§ Assignment
Determine the number of lines below that contain "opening". Write nothing but that number.

§ Data records
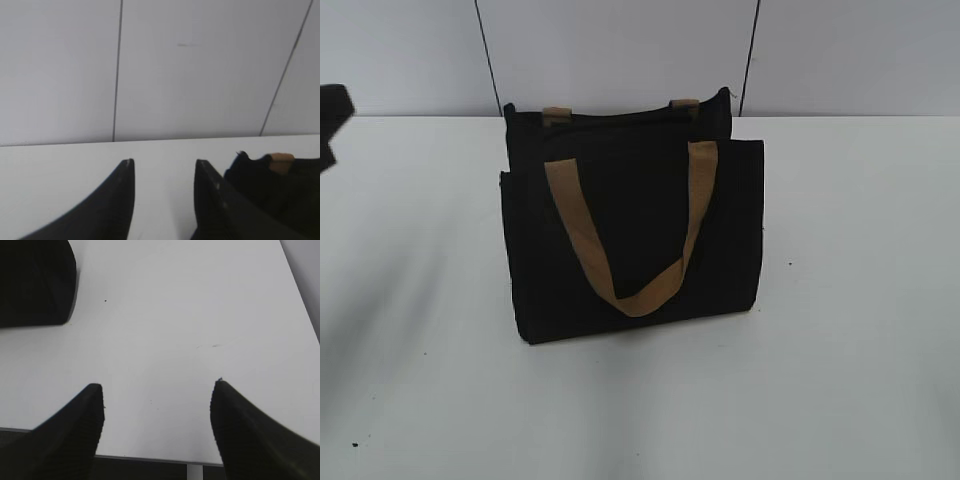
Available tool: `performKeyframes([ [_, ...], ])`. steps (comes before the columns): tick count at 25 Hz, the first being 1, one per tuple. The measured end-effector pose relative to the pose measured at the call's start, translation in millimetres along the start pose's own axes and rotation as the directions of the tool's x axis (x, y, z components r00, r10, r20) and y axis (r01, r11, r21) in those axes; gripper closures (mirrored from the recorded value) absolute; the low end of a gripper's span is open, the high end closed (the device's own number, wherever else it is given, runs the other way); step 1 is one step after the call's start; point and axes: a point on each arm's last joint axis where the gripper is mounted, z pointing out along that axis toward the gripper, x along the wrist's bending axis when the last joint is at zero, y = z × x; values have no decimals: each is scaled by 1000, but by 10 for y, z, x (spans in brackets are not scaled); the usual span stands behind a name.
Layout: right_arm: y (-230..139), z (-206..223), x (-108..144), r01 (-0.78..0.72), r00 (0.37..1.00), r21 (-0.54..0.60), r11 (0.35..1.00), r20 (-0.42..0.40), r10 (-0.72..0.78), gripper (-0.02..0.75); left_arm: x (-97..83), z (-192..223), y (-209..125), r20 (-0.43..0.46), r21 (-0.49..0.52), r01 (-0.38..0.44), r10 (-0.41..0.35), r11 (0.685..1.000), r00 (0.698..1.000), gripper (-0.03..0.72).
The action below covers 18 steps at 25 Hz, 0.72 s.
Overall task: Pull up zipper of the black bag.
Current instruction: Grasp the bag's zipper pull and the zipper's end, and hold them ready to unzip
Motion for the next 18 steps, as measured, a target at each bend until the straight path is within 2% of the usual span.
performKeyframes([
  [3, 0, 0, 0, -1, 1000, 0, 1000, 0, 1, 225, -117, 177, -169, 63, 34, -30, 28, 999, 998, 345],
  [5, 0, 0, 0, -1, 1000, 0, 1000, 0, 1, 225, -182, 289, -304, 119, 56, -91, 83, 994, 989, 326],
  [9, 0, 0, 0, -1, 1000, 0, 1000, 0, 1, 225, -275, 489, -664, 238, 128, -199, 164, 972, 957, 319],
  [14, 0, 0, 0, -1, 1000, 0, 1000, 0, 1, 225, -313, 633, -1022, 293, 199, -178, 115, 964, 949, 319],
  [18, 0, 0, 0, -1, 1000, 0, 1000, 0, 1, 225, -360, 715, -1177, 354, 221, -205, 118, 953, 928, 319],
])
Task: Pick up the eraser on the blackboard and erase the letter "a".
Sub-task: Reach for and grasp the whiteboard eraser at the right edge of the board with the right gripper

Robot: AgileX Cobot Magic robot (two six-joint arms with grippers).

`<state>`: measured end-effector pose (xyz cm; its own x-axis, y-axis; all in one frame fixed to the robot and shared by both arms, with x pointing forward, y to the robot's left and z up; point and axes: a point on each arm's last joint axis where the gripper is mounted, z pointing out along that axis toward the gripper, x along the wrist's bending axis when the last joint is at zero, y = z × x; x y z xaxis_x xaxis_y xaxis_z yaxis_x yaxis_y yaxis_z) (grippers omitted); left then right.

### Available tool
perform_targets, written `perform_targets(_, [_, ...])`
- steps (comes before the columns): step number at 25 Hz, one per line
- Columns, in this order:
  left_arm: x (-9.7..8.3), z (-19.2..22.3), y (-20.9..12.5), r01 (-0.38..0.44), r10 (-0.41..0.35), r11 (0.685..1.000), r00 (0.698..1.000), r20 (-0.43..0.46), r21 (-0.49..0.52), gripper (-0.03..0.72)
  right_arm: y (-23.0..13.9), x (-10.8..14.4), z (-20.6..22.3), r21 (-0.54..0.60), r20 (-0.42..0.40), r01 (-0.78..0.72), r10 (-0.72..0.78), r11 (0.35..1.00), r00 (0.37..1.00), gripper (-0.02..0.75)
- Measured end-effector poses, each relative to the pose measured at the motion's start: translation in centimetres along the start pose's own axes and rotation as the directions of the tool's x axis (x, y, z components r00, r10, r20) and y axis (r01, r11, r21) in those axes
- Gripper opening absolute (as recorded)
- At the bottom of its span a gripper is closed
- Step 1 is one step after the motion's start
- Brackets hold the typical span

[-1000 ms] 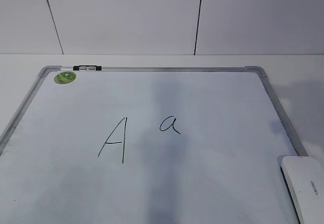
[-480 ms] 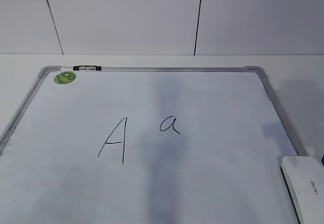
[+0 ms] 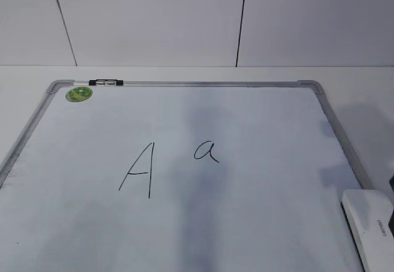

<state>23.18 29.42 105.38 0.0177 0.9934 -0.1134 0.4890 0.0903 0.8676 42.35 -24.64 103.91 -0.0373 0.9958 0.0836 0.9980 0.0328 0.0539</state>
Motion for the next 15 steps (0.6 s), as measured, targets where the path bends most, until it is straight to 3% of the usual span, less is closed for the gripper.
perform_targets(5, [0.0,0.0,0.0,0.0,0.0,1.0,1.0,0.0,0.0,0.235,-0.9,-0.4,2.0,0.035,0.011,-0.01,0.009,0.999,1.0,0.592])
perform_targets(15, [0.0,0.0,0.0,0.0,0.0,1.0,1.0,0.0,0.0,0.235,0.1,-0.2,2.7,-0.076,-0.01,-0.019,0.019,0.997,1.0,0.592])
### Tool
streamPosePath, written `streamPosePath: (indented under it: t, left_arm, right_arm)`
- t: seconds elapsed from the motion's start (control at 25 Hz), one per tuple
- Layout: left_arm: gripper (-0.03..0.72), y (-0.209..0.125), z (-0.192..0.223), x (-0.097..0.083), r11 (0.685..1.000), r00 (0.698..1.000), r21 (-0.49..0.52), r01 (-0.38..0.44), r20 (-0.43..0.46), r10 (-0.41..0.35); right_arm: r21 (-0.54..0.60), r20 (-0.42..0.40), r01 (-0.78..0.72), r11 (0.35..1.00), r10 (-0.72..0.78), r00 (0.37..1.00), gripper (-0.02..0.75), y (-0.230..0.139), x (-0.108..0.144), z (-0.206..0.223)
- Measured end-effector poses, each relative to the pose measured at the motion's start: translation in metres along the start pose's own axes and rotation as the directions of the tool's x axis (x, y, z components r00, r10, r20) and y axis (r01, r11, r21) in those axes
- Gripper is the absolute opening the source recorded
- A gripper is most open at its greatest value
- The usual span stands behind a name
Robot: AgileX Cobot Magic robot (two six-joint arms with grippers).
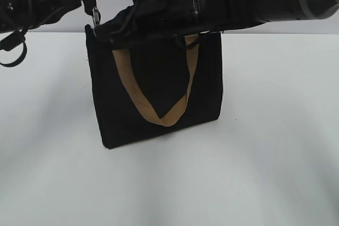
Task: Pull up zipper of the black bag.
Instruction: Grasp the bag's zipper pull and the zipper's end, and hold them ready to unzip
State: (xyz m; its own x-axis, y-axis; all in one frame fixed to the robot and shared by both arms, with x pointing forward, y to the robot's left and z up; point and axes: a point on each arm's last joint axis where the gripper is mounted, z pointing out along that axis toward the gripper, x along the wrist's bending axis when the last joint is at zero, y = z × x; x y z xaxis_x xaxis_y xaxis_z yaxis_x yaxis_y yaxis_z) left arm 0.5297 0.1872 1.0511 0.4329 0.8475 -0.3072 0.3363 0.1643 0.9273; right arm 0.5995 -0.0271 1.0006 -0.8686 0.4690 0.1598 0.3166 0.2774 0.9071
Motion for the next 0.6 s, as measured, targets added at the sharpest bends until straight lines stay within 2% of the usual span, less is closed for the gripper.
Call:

§ Problem solution
2